Осип потянулся к столу:
— Разреши, я прочту это.
— Бога ради.
В заявлении было то самое, о чем только что говорил Бауман. Ниже текста было три подписи: Бауман, Гальперин, Боровский. Осип ждал, что Бауман и ему предложит подписать. Нет, не предложил.
— Не возражаешь, если я тоже поставлю свою подпись? — спросил Осип, вполне допуская, что ответ не обязательно должен быть утвердительным: не исключено, что Бауман сочтет для себя неприемлемым соседство своего имени с именем человека, который уже завтра, быть может, окажется в числе противников. К атому и шло, похоже: нахмурившись вдруг, Бауман не слишком-то добро посмотрел на него. Но сказал другое, чего Осип совсем не ждал.
— Вот что, Осип, — сказал он. — О таких вещах, по-моему, не спрашивают. Либо подписывают, либо нет.
Да, он прав, сказал себе Осип; о таких вещах не спрашивают, мог бы и сам догадаться. Он обмакнул ручку в чернила и старательно вывел Пятница, нынешнее свое имя, к которому сам еще толком не успел привыкнуть; буковки получились корявые, детские.
Осип с добрый час еще пробыл у Баумана. Разговор свободно перекидывался с одного на другое, но, по извечной российской привычке, все равно возвращался к наболевшему — к так неожиданно возникшим и все усиливающимся раздорам внутри партии; впрочем, особо далеко и не отлетал от этой темы. Как и прежде, говорил по преимуществу Бауман; ничего удивительного: живя в Женеве, он, конечно, куда больше был осведомлен о происходящих событиях.
К шести часам Осип отправился к Блюменфельду: накануне договорились, что вместе проведут нынешний вечер. Осип решил выяснить, как это могло случиться, что не все сторонники большинства приглашены на съезд Лиги; хотелось верить, что это результат чьей-то незлонамеренной оплошности, которая тотчас будет исправлена.

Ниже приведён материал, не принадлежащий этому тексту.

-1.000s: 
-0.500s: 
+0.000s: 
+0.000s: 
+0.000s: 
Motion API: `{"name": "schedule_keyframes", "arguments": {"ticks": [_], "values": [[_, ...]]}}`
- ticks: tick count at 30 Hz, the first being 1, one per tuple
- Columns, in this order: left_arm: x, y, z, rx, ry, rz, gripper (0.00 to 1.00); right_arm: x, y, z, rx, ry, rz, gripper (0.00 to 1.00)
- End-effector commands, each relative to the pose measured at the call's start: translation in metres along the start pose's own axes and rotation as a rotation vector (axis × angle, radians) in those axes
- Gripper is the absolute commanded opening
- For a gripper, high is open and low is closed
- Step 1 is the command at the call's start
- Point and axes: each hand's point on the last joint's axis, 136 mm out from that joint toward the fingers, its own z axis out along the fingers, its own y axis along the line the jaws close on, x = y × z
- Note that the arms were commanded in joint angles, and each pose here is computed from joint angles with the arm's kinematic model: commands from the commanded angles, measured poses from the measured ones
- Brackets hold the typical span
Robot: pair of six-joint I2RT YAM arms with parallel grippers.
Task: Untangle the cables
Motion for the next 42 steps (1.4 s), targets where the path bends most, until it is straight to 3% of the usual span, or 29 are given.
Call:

У Блюма были Мартов и Федор Дан, которого Осип не так давно принимал на русской границе, а потом провожал сюда, в Женеву. Еще на лестнице Осип слышал громкие их голоса, но стоило ему войти, как в комнате воцарилась тишина, та особая, неловкая тишина, из которой нетрудно заключить, что ты помешал важному, но не для твоих ушей предназначенному разговору. Дурацкое положение: не знаешь, как поступить, не знаешь, что сказать.
— Я не вовремя? — обращаясь к Блюму, сказал Осип.
— Слушай, Осип, — не ответив на его вопрос и почему-то не глядя на него, сказал Блюм. — Это правда, что ты подписал какой-то там протест большевиков?
Дан опередил Осипа:
— Я собственными глазами видел его подпись!
— Да, — стараясь держаться спокойно, сказал Осип, — я подписал этот протест. Подписал, потому что считаю…
Не дослушав его, Мартов спросил негромко и печально:
— Стало быть, Осип, вы решили примкнуть к так называемым большевикам?